In the late 1950s, Jimmy Nelson released two LP records, one being "Pinocchio", which involved his four major dummies, released on Cricket Records in 1959, and the other being "Jokes and Riddles", which was done before a live audience of children, released on Rocking Horse Records.

===Farfel the dog===
One night that year, while working a late show in a Wichita, Kansas, nightclub, he picked up a stuffed dog a patron had left on the piano, and improvised a low-pitched voice to make it talk. This gave him the idea for a new character which he had Marshall build. He named it Farfel, after the Jewish pasta dish he had seen on the menu of the Borscht Belt resorts in upstate New York where he performed. His famous line was: "No, I wouldn't say that."

===Television career===
In 1950, Nelson was hired as a regular on the Texaco Star Theatre TV show, hosted by Milton Berle. Nelson and Danny O'Day would appear in Texaco gas jockey uniforms. Nelson was host of several TV shows in the early 1950s, including Bank on the Stars on NBC and Come Closer (originally titled Take My Word) on ABC.

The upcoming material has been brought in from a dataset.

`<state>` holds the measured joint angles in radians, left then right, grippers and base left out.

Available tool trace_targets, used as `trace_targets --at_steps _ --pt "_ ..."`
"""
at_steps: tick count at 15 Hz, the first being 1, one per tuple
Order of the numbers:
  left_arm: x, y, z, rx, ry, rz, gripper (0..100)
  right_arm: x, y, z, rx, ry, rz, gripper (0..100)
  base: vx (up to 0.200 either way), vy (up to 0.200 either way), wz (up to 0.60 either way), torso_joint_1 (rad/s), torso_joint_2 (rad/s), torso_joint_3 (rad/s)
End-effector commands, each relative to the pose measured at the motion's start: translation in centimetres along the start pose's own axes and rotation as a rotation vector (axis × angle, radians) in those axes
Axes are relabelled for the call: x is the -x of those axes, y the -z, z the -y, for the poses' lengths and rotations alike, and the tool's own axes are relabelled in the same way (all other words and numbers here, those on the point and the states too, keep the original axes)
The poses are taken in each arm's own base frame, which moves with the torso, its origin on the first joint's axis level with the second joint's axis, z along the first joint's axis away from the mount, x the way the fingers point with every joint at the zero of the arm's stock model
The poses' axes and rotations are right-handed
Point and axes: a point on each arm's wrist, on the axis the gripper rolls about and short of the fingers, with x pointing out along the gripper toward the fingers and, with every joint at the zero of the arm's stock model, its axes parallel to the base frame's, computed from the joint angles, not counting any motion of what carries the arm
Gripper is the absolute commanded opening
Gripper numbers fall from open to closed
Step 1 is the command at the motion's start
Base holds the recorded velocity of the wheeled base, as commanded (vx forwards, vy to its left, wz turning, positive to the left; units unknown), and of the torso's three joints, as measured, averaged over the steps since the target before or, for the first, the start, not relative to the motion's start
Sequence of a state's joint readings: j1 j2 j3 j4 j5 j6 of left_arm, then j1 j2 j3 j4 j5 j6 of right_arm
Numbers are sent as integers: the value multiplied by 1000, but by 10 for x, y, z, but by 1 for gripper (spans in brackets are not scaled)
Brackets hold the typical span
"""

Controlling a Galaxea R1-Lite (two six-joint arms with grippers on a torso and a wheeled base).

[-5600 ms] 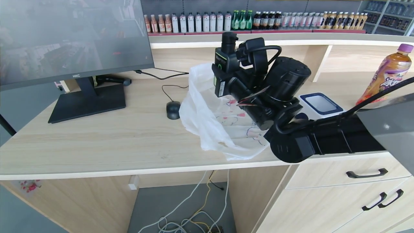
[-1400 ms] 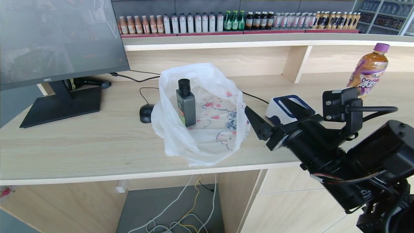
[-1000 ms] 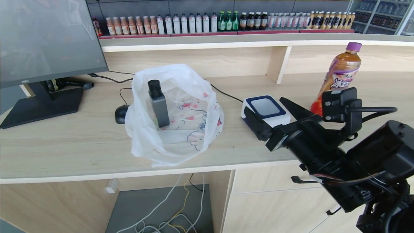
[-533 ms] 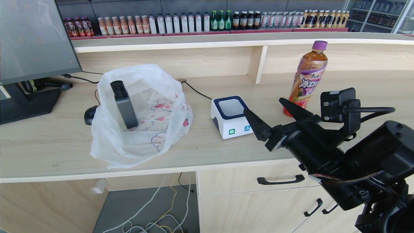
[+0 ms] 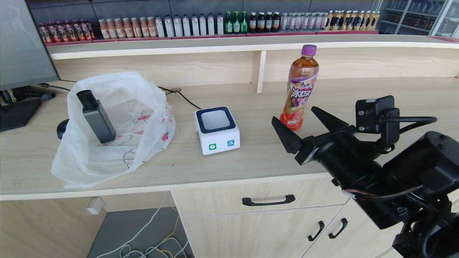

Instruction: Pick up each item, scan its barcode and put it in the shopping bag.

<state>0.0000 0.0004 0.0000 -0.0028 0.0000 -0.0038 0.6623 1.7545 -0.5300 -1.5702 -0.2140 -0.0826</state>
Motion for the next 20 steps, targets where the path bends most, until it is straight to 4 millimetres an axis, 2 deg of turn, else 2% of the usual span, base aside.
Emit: trace_targets --at_steps 1,3,6,9,13,17,20 --pt "0 0 0 -1 0 1 100 -2 -3 10 10 35 14 100 0 0 0 0 0 0" --pt "0 0 0 -4 0 1 100 -11 -10 15 26 50 -30 100 0 0 0 0 0 0" --pt "0 0 0 -4 0 1 100 -38 -31 17 44 68 -68 100 0 0 0 0 0 0" --pt "0 0 0 -4 -2 1 100 -58 -38 17 61 70 -115 100 0 0 0 0 0 0" --pt "0 0 0 -4 0 1 100 -88 -17 20 84 116 -142 100 0 0 0 0 0 0" --pt "0 0 0 -4 0 1 100 -93 -8 21 87 123 -160 100 0 0 0 0 0 0" --pt "0 0 0 -4 0 1 100 -104 2 25 75 141 -161 100 0 0 0 0 0 0"
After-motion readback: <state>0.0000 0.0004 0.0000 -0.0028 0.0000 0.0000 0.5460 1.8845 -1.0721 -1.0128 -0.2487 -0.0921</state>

In 1958, he added another animal dummy to his character repertoire, a cat named Ftatateeta, after a character in George Bernard Shaw's play Caesar and Cleopatra. The cat's voice was based on Ed Wynn's. In 1954, Nelson served as emcee on the game shows Bank on the Stars and Come Closer.

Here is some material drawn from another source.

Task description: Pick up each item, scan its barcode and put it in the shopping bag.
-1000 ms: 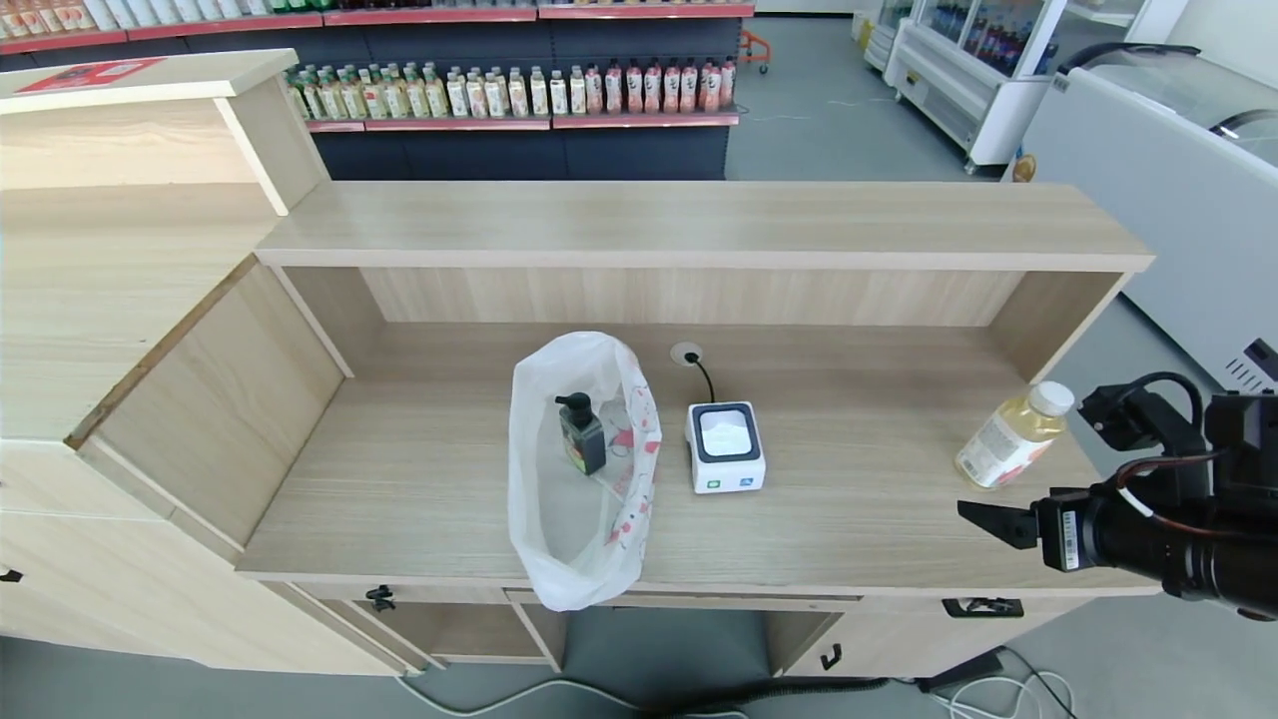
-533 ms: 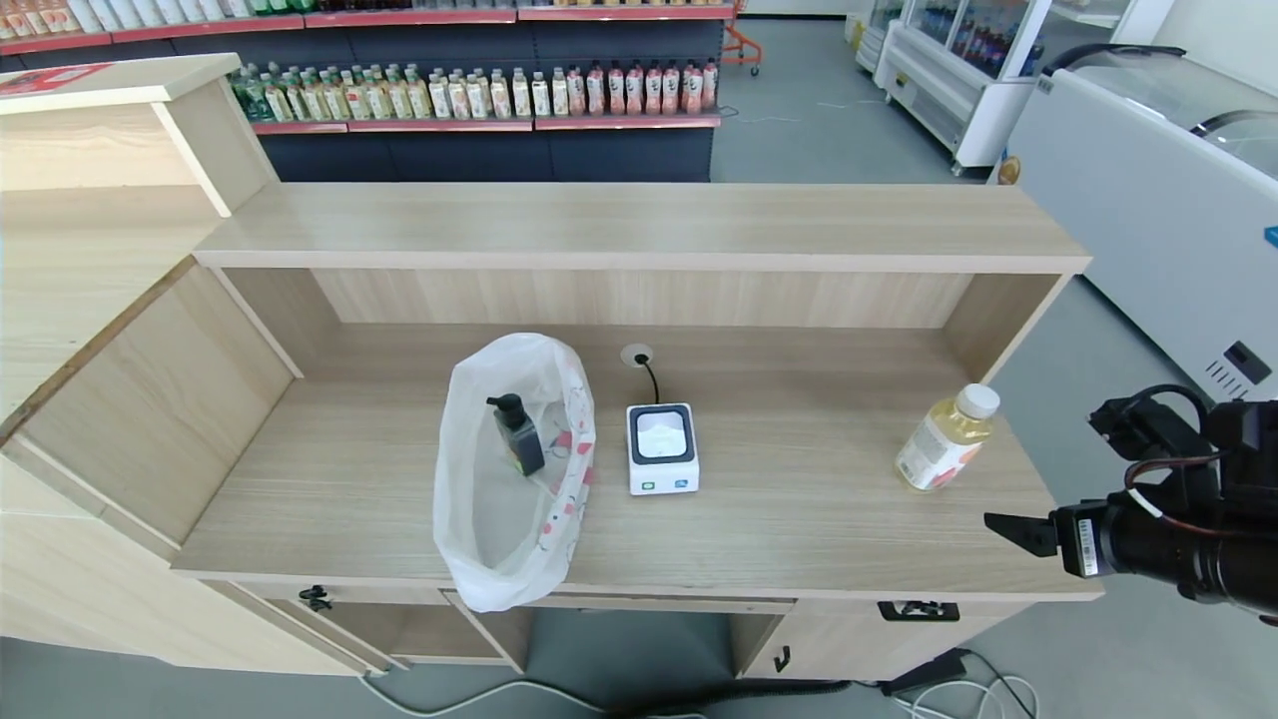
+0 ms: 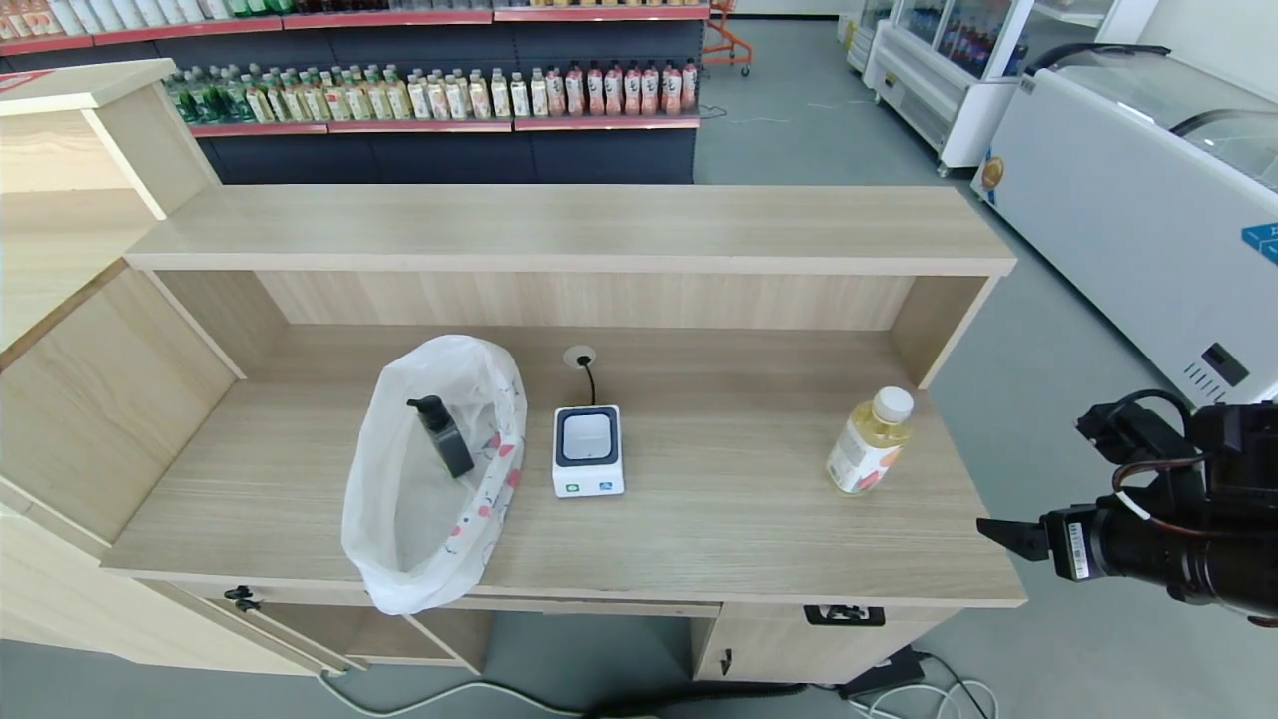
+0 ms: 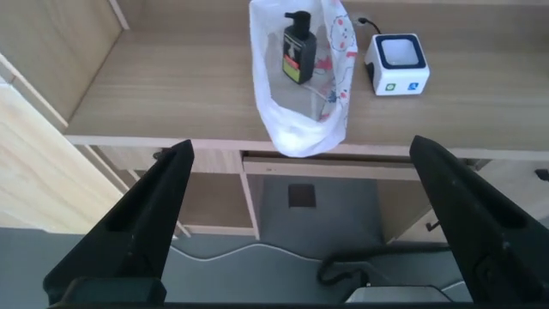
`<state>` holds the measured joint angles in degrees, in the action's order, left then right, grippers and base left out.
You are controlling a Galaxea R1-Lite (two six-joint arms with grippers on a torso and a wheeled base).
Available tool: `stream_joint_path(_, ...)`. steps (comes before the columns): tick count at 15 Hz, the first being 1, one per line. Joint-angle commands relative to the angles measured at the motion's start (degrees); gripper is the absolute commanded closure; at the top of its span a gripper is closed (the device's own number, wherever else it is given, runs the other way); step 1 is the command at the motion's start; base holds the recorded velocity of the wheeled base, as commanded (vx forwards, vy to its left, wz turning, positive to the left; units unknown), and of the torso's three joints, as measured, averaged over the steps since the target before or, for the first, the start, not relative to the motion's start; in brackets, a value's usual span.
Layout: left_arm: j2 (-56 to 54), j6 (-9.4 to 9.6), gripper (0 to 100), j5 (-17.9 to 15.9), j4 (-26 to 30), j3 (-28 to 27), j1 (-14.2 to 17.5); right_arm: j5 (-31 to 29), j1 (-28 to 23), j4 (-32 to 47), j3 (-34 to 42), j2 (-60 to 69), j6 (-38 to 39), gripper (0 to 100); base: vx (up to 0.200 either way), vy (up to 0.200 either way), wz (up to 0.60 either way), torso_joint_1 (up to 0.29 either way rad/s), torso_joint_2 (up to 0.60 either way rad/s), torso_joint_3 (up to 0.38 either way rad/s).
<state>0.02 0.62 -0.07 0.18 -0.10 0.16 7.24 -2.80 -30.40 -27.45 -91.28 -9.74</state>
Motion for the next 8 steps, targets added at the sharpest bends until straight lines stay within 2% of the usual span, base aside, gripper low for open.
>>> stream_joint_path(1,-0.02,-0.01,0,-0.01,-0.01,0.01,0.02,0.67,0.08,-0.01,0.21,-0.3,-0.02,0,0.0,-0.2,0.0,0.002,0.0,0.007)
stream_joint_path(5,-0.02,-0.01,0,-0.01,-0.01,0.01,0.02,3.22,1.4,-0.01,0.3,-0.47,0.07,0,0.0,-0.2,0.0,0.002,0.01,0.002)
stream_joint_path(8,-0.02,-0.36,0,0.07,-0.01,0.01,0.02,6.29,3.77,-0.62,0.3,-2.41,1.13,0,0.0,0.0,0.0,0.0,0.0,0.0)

In 1960–61, he hosted a 30-minute local TV show in New York titled Studio 99-1/2 on WNTA-TV, channel 13. Ostensibly aimed at children, Studio 99-1/2 featured satirical sketches with new puppets, all voiced by Nelson, who supposedly were part of the TV station of the show-within-the-show. The show generated the release of two children's LP's on Cricket Records, "Pinocchio" and "Peter and the Wolf."

===Nestlé commercials===
In 1955, the Nestlé company hired Nelson to do commercials selling their chocolate candy and Nestlé's Quik chocolate milk flavoring. The Nestlé executives had him audition by spontaneously performing their newly written jingle. Nelson sang the first two (musical) lines in Danny's voice:
N-E-S-T-L-E-S,
Nestlé's makes the very best...
He finished with Farfel slowly singing the last word, "chocolate," in two syllables. Nelson was so nervous that his hands sweated, and when Farfel was finished, his finger slipped off the control, causing the mouth to audibly snap shut, a mistake no ventriloquist should make. Nelson left the audition thinking he had blown it, but was surprised to learn he was hired; in fact, the executives actually liked the mouth-snapping effect and asked that he keep it. This became his trademark as the commercials ran for ten years.

When advertising Nestlé's Quik, Danny O'Day would say it "makes milk taste...like a million" (dollars), again slowly and pausing for effect.

During the 1992 Christmas season, Farfel returned to television, now a hand puppet and accompanied by his large, identical-looking family, to advertise Nestle's then-new holiday candy wrapping. Just like the original Farfel, he ended the commercial by snapping his jaw shut after singing "chocolate," now joined by his family.

===Film career===
In 2009, Nelson was featured in the ventriloquist comedy documentary I'm No Dummy, directed by Bryan W. Simon.

==Later years==

Nelson and his wife Betty were residents of Cape Coral, Florida, since the 1960s. He appeared with Danny and Farfel at local schools and retirement homes and was a longtime spokesperson for First Federal Savings and Loan of Fort Myers, where he later became an executive for marketing and public relations.

Nelson was dubbed "The Dean of American Ventriloquists" in 2011.

Nelson collaborated in 2011 with maker of professional ventriloquist figures Tim Selberg to produce a character that pays homage to his Danny O’Day.

He died on September 24, 2019, at the age of 90, from complications of a stroke suffered earlier in the year.

==Family==
Nelson and his first wife, Margot, had three children: twins Larry and Leejay, and a third son, Jerry. They lived for many years in Forest Hills, New York, and later in Jamaica, New York. Nelson married wife Betty in 1956, and together they had three children: Marianne, Elizabeth, and James. Nelson moved his family to Cape Coral, Florida, in 1968 and he resided there until his death in 2019 at age 90.